1 files changed, 140 insertions, 0 deletions
diff --git a/ML/03_classif/recap_cm3.md b/ML/03_classif/recap_cm3.md
new file mode 100644
index 0000000..711acc3
--- /dev/null
+++ b/ML/03_classif/recap_cm3.md
@@ -0,0 +1,140 @@
+# CM 3 : Classification
+
+- MNIST Dataset = 70_000 images (28x28) of handwritten digits and label
+
+## Binary Classifier
+
+Check if 5 or 'Not 5'
+
+SGDClassifier:
+Score of 3-fold-cross-validation = \[0.95035, 0.96035, 0.9604\]
+
+DummyClassifier:
+Score of 3-fold-cross-validation = \[0.90965, 0.90965, 0.90965\]
+
+-> Skewed dataset, 90% of instances are 'Not 5' so just saying 'No' gives a 90% accuracy
+
+### Confusion Matrices
+
+| TN | FP |
+| -------------- | --------------- |
+| FN | TP |
+
+With :
+
+- TN = model predicts negative, label is negative (OK)

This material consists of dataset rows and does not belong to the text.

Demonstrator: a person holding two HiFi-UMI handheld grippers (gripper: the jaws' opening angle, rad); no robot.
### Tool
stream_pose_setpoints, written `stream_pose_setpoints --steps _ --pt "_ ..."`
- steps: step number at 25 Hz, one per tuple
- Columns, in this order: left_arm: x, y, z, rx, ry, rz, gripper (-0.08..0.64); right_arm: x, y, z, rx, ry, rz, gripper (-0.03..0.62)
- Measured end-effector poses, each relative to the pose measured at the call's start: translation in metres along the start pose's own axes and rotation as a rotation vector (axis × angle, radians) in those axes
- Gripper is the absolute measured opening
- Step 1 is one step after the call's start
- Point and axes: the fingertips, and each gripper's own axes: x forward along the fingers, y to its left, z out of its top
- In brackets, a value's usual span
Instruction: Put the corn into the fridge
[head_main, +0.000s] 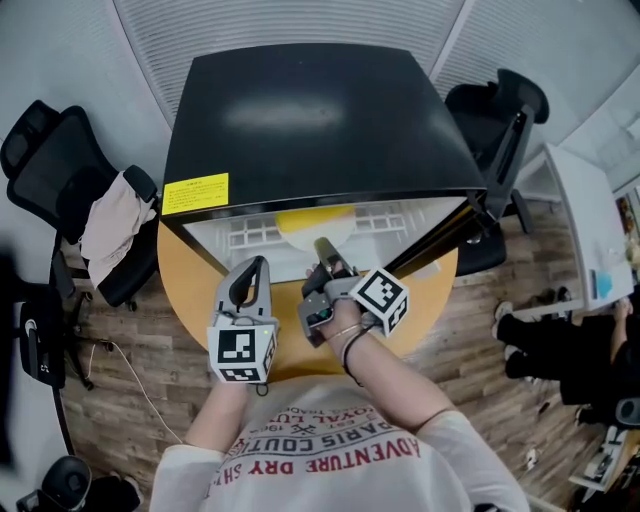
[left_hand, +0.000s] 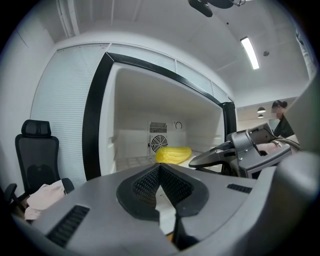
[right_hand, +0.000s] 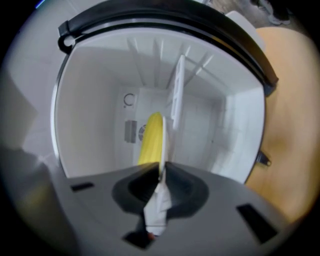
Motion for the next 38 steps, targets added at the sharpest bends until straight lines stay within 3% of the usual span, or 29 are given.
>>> stream_pose_setpoints --steps 9,16,19,22,24,26,28,30,32,38 --pt "0.002 -0.002 0.000 -0.007 0.000 -0.013 0.025 0.008 -0.001 -0.003 0.041 0.023 0.029 0.064" --pt "0.001 -0.010 -0.003 0.008 0.014 -0.020 0.025 -0.001 -0.004 -0.010 0.012 0.072 0.027 0.107" --pt "-0.001 -0.012 -0.005 -0.008 0.019 -0.023 0.025 -0.015 0.000 -0.022 -0.058 0.125 0.062 0.095" --pt "-0.002 -0.012 -0.008 -0.024 0.018 -0.015 0.025 -0.027 -0.004 -0.038 -0.228 0.199 0.067 0.044" --pt "-0.004 -0.013 -0.010 -0.026 0.018 -0.011 0.025 -0.032 -0.002 -0.044 -0.418 0.226 0.107 0.035" --pt "-0.006 -0.015 -0.011 -0.024 0.022 -0.011 0.025 -0.037 0.005 -0.045 -0.731 0.229 0.137 0.035" --pt "-0.008 -0.019 -0.012 -0.024 0.024 -0.018 0.025 -0.044 0.013 -0.046 -1.112 0.212 0.133 0.032" --pt "-0.009 -0.024 -0.014 -0.017 0.024 -0.033 0.025 -0.051 0.023 -0.045 -1.401 0.175 0.136 0.030" --pt "-0.008 -0.031 -0.016 0.001 0.025 -0.055 0.025 -0.056 0.033 -0.042 -1.540 0.130 0.143 0.028" --pt "-0.009 -0.043 -0.006 0.045 -0.008 -0.087 0.025 -0.066 0.054 -0.029 -1.731 0.008 0.175 0.028"
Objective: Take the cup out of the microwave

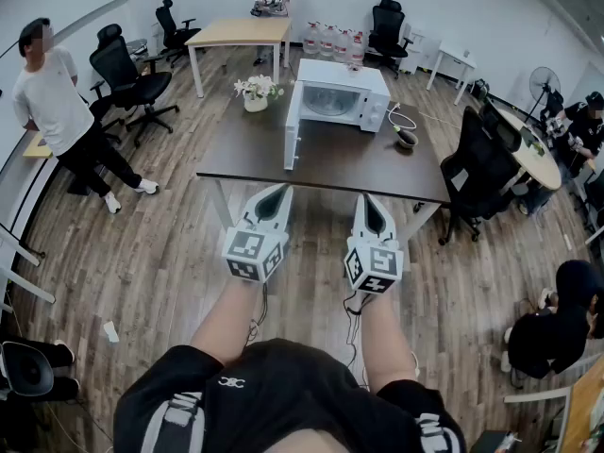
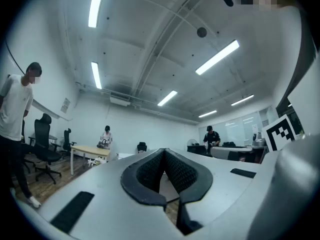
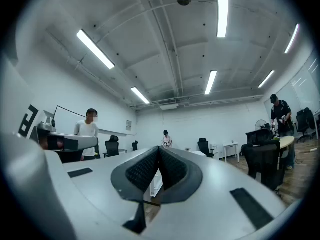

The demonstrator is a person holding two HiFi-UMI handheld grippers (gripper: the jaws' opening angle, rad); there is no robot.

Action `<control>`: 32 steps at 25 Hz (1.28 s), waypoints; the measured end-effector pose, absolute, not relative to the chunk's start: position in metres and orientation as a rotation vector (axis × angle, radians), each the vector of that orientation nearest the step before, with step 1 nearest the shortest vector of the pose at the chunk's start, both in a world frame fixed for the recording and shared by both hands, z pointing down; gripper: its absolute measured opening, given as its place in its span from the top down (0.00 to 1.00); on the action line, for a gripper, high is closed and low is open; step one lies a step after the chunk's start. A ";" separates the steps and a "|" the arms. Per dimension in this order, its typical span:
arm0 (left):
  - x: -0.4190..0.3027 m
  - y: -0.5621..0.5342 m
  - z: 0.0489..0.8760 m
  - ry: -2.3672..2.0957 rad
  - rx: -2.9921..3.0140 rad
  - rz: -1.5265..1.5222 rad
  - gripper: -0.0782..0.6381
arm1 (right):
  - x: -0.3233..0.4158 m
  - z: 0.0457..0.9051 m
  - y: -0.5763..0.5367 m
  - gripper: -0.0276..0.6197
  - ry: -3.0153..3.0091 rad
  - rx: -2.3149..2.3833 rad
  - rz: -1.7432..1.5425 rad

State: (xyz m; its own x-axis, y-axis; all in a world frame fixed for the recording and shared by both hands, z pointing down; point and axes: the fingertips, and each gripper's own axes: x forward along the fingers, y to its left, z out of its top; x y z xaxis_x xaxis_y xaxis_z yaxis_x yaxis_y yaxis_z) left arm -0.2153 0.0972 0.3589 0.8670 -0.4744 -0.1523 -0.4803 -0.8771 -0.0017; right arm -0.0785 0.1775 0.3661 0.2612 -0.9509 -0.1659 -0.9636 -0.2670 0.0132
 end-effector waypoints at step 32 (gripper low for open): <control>-0.170 0.015 0.379 0.689 -2.978 0.172 0.89 | -0.048 0.382 0.082 0.95 1.788 -2.452 0.259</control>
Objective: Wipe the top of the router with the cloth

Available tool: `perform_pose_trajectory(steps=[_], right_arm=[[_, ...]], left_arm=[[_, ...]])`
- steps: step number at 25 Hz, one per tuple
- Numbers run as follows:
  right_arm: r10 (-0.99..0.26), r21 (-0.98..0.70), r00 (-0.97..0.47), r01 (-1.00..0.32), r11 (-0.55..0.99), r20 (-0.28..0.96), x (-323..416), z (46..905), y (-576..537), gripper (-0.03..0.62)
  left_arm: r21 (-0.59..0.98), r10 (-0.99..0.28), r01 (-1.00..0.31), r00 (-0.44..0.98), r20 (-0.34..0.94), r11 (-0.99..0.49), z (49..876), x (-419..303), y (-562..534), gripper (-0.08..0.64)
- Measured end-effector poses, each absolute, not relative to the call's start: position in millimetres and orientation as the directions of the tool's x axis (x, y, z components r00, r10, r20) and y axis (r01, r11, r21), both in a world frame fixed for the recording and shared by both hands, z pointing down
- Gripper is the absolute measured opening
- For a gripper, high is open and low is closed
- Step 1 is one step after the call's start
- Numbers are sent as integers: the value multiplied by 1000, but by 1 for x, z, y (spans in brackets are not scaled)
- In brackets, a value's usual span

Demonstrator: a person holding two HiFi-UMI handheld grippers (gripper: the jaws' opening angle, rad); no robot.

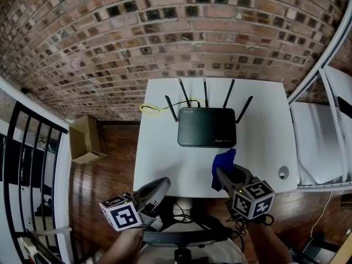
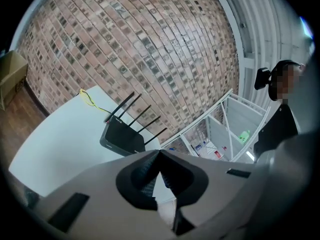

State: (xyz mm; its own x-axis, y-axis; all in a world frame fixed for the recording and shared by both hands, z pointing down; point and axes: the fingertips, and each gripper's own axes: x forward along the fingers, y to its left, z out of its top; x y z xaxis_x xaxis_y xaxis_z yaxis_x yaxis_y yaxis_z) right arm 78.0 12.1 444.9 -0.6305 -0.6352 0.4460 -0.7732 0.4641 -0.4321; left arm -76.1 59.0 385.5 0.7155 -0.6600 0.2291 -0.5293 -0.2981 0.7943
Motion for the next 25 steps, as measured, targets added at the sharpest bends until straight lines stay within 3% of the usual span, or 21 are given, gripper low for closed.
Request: perform_pose_trajectory(steps=[13,25], right_arm=[[-690,-300,-547,-837,458,474,-9,428,-25,106],[-730,33,-415,-858,512,544,-95,434,-68,106]], left_arm=[[833,-549,-421,817,177,-359,390,-153,27,18],[854,-448,-368,875,184,-368,407,-214,13,18]])
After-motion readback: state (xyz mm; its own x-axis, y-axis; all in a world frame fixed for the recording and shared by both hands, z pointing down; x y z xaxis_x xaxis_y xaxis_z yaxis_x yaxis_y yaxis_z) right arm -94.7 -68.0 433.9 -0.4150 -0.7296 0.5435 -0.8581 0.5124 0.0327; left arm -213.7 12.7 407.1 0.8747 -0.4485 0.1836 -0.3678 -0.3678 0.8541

+- TP = model predicts positive, label is positive (OK)
+- FN = model predicts negative, label is positive (KO)
+- FP = model predicts positive, label is negative (KO)
+
+### Precision/Recall formulas
+
+Precision (the banker): the model classifies something if he is sure about the prediction;
+$$ Precision = \frac{TP}{TP+FP} $$
+
+Recall (the doctor): when in doubt, the model will classify the instance into the category;
+$$ Recall = \frac{TP}{TP+FN} $$
+
+### F score
+
+Combines Precision and Recall in a single metric
+
+#### F1 score
+
+It is the harmonic mean (more weight to low values) of precision and recall
+
+$$ F_1 = 2 \times \frac{Precision \times Recall}{Precision + Recall} = \frac{TP}{TP + \frac{FN + FP}{2}} $$
+
+### Decision function
+
+If this score is greater than a threshold, it assigns the instance to the positive class ; otherwise it assigns it to the negative class. (Ex: SGD classifier)
+
+(see the curve in the slides)
+
+### Precision/Recall curve
+
+Recall as the X axis, and Precision as Y => easy to create a classifier with desired precision
+
+### ROC Curve
+
+- ROC = Receiver operating characteristic : common tool used with binary classifier
+  - very similar to precision/recall curve
+  - plots the TP rate (recall) vs the FP rate (also called fall-out)
+  - FPR = ratio of negative instances that are incorrectly classified as positive
+  $$ FPR = 1-TNR $$
+  - TNR : ratio of negative instances that are correctly classified as negative, it is also called specificity
+- ROC curve plots the sensitivity (recall) versus 1-specificity
+- Once again, it is a trade-off
+- One way to compare classifier is to measure the area under the curve (AUC ROC)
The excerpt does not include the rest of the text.